Texas landowners have reportedly filed and appealed many lawsuits, which could slow the project’s progress, adding to a laundry list of prior delays to the pipeline construction, including outcries from concerned environmentalists and Native American tribes. Texas farmers and workers from all walks of life are also staging protests; several of them have been arrested already this month.
For many of these farmers, the Keystone issue is a personal one; on August 23, Texas Judge Bill Harris had ruled that TransCanada could seize portions of land from owners who refused to sign an agreement with the corporation. Landowners do not want an oil pipeline running through their property, however. So they’re fighting back.
“There’s a lot of reasons that Texans are very proud of their land; you’re proud when you own land and you are the master of that land, and you control that land,” said Julia Trigg Crawford, who is trying to stop the condemnation of a section of her family’s 650-acre farm in Sumner, Texas. And despite offers of compensation by the company for her willingness to surrender the land, she added, “this is not about the money. This is about the right of a landowner to control what happens on their land.”
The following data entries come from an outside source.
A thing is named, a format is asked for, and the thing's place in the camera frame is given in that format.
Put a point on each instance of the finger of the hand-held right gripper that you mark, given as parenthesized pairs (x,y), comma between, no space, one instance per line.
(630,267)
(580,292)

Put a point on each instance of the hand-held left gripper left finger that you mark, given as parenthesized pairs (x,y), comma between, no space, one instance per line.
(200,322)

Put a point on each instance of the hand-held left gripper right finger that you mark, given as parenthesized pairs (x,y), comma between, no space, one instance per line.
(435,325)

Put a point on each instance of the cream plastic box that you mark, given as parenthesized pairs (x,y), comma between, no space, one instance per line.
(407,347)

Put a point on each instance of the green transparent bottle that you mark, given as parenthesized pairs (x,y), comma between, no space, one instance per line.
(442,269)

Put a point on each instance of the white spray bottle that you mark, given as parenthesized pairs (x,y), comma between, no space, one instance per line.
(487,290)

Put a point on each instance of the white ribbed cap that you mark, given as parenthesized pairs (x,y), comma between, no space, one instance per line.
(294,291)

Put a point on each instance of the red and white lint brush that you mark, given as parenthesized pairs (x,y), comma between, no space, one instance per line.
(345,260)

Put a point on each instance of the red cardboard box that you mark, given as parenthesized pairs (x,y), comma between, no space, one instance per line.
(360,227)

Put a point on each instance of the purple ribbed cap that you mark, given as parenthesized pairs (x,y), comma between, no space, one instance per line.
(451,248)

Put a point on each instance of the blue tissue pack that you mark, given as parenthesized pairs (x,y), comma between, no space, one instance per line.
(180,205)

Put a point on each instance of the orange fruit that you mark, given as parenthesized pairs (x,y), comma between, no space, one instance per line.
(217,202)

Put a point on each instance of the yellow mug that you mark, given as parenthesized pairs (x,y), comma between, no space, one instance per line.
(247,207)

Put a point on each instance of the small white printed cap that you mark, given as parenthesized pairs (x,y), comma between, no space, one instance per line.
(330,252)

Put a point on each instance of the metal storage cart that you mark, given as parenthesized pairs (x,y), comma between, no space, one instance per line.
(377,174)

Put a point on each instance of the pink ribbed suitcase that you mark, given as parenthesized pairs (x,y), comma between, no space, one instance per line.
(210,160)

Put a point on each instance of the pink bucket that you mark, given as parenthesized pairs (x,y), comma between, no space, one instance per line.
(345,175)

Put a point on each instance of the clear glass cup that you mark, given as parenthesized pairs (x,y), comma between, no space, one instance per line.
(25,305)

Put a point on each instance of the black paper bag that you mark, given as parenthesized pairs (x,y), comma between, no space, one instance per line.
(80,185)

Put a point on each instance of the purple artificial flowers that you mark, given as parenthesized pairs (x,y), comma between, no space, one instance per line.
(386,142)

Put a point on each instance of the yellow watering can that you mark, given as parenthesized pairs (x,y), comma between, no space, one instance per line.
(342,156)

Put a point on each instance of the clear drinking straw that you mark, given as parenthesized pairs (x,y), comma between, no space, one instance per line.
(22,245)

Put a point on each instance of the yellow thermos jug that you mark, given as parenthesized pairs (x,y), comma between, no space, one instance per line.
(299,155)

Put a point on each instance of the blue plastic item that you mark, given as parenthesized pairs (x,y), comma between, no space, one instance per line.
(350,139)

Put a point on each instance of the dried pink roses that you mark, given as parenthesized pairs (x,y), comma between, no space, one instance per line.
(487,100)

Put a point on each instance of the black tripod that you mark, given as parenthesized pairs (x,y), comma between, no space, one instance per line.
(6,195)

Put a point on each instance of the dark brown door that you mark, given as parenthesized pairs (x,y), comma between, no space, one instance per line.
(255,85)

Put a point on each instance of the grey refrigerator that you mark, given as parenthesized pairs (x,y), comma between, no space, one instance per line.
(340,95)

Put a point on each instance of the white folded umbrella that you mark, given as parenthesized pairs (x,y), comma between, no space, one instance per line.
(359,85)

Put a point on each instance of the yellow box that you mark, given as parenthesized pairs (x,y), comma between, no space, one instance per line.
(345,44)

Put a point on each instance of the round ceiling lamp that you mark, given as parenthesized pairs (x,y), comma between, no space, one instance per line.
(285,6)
And the project, moreover, offers no local economic benefits. Nearly 50 percent of the steel being used to make the pipeline is not American-made, and the corporation has no intention of using only workers in the U.S.; in particular, it has made no promises to rely primarily on local workers.
“This is a foreign company,” said Crawford. “Most people believe that as this product gets to the Houston area and is refined, it’s probably then going to be shipped outside the United States. So if this product is not going to wind up as gasoline or diesel fuel in your vehicles or mine, then what kind of energy independence is this creating for us?”
Despite the championing of the project by Republican presidential candidate Mitt Romney, who during the first presidential debate declared, “We’re going to bring in that pipeline from Canada,” the economic and energy benefits of Keystone XL are questionable. Most who oppose Romney’s pro-oil agenda believe that pursuit of the pipeline is simply not worth putting the environment at risk, nor is it worth encroaching on the property of landowners.
Among the Texas activists arrested this month was 78 year-old Eleanor Fairchild, a great grandmother who was forced to spend a night in jail for trespassing on condemned land on her own 425-acre farm.
The outrageous ability of TransCanada to condemn private property is the general reason for most of the lawsuits being filed against it by Texas residents.
Fairchild said she has been strongly against Keystone XL for years before construction began, and will continue to protest and stand in solidarity with other landowners and environmentalists.
“What this foreign corporation’s doing just isn’t right,” she remarked. “I want the world to know that Texans do not want this pipeline forced through their homes. From the White House to my house, I don’t want this pipe threatening anyone’s house anywhere in the world.”